Sam hung her head. "Yes, sir."
"Go spend time with your team, Sam. I'll ask MacKenzie to give you a call tomorrow."
"Thank you, sir." Dismissed, she left his office and sped off towards the infirmary and her team. Her team. Alive, relatively well, and back as if from the dead. All she wanted right now was to be in their company. Technically she'd been home for days, but in her heart, she wasn't truly home until they'd stepped through the 'gate. The agony she'd felt whilst under the belief that they were dead came back, briefly, and she sped up to reach them faster; to reassure herself that they really were alive.
As she reached the infirmary she heard raised voices, clearly in argument, but even this brought a smile to her face. Jack was admonishing an innocent nurse for trying to draw his blood "for no damn reason."
"Now, sir, that's not following General Hammond's orders is it?" She called out to him as she came into the room.
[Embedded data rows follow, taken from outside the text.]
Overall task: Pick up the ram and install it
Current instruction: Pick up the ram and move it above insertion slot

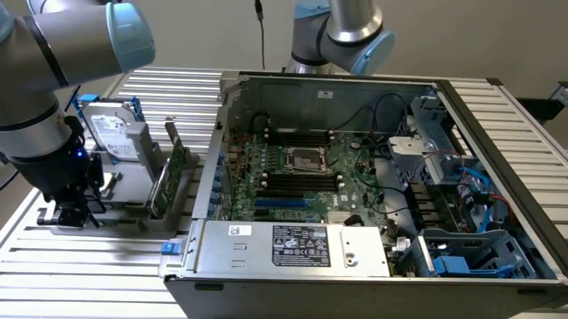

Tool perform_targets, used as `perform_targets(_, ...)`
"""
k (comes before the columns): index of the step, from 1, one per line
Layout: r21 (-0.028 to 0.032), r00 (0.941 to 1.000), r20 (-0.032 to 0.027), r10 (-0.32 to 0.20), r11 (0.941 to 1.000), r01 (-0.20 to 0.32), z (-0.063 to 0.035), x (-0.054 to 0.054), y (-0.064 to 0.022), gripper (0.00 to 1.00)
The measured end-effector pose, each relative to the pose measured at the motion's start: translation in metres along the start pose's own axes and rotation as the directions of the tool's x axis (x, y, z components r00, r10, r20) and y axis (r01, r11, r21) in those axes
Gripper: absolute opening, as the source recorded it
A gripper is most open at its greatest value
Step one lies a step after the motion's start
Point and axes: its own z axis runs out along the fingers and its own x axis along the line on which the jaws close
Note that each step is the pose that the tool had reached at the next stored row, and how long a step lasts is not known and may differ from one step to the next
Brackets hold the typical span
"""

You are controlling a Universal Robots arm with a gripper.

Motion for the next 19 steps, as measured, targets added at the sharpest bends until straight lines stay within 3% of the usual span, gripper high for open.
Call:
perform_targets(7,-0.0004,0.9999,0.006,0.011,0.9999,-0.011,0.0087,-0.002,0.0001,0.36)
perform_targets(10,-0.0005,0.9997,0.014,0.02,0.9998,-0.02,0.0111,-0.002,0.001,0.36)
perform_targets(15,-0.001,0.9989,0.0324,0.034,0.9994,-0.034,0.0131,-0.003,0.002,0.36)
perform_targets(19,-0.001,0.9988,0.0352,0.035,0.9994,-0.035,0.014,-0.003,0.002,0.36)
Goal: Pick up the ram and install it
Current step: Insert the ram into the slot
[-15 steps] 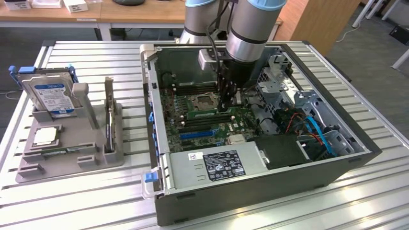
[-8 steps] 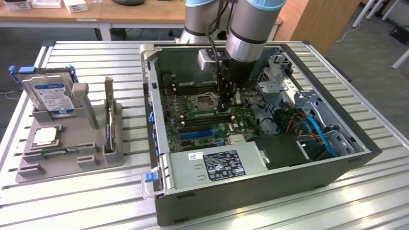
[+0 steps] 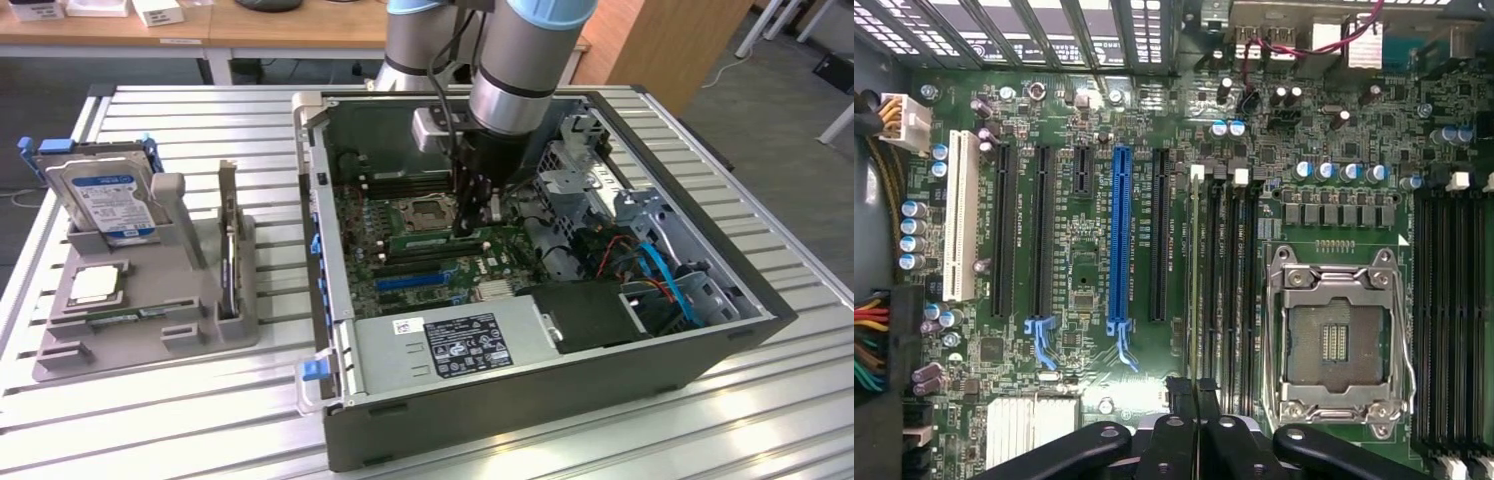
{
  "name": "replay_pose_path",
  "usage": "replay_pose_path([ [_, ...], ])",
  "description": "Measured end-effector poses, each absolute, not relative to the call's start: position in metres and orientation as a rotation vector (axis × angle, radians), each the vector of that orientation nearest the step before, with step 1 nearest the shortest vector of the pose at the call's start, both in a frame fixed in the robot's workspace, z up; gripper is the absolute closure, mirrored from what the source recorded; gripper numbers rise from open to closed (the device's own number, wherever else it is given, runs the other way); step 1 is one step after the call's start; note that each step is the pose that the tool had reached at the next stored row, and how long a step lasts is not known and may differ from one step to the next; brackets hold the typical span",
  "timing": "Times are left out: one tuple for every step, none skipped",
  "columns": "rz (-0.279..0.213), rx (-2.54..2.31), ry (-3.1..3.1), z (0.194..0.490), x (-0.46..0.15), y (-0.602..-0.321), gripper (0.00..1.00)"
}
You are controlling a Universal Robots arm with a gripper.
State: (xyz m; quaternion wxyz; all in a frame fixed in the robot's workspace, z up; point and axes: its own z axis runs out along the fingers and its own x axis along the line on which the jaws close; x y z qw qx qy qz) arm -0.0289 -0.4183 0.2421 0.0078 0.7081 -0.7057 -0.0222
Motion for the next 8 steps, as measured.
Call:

He turned to look at her, instantly smiling again, and the nurse took the opportunity to jab him when his back was turned. His face darkened as he glared at the woman. She peered up at him with a look of total innocence on her face and slapped a band-aid on his arm.
Jack turned back to Sam, "That was sneaky, Major." But he couldn't keep the irritated expression on his face and the corners of his mouth turned up. "So, when we're out of here, if we get out of here, I'm thinking a little team-bonding might be needed." He was still looking at Sam, but Daniel answered from the next bed.
"Decided you'd like to be sociable again, Jack?" He said.
Jack ignored him. "Pizza?" He said to Sam. Then seemed to realise that just the two of them probably didn't constitute a 'team night', and looked at Daniel and Teal'c. "Star Wars?"
"Not The Simpsons?" Daniel was mocking him, and Sam smiled cheekily at the archaeologist.
Jack ignored him again and looked back at Sam, whose gaze flickered back to him. "Yes, sir. I think that's definitely needed." She wandered over to a chair between Jack and Daniel's beds, took a seat and patiently waited out the remainder of their examinations, drinking in the conversation between the three men. She didn't fail to notice that Jack kept catching her eye and smiling, almost with relief, at her. Where usually she would have stopped herself from returning that kind of look so blatantly, now she smiled back, simply enjoying the fact that he, that they, were alive.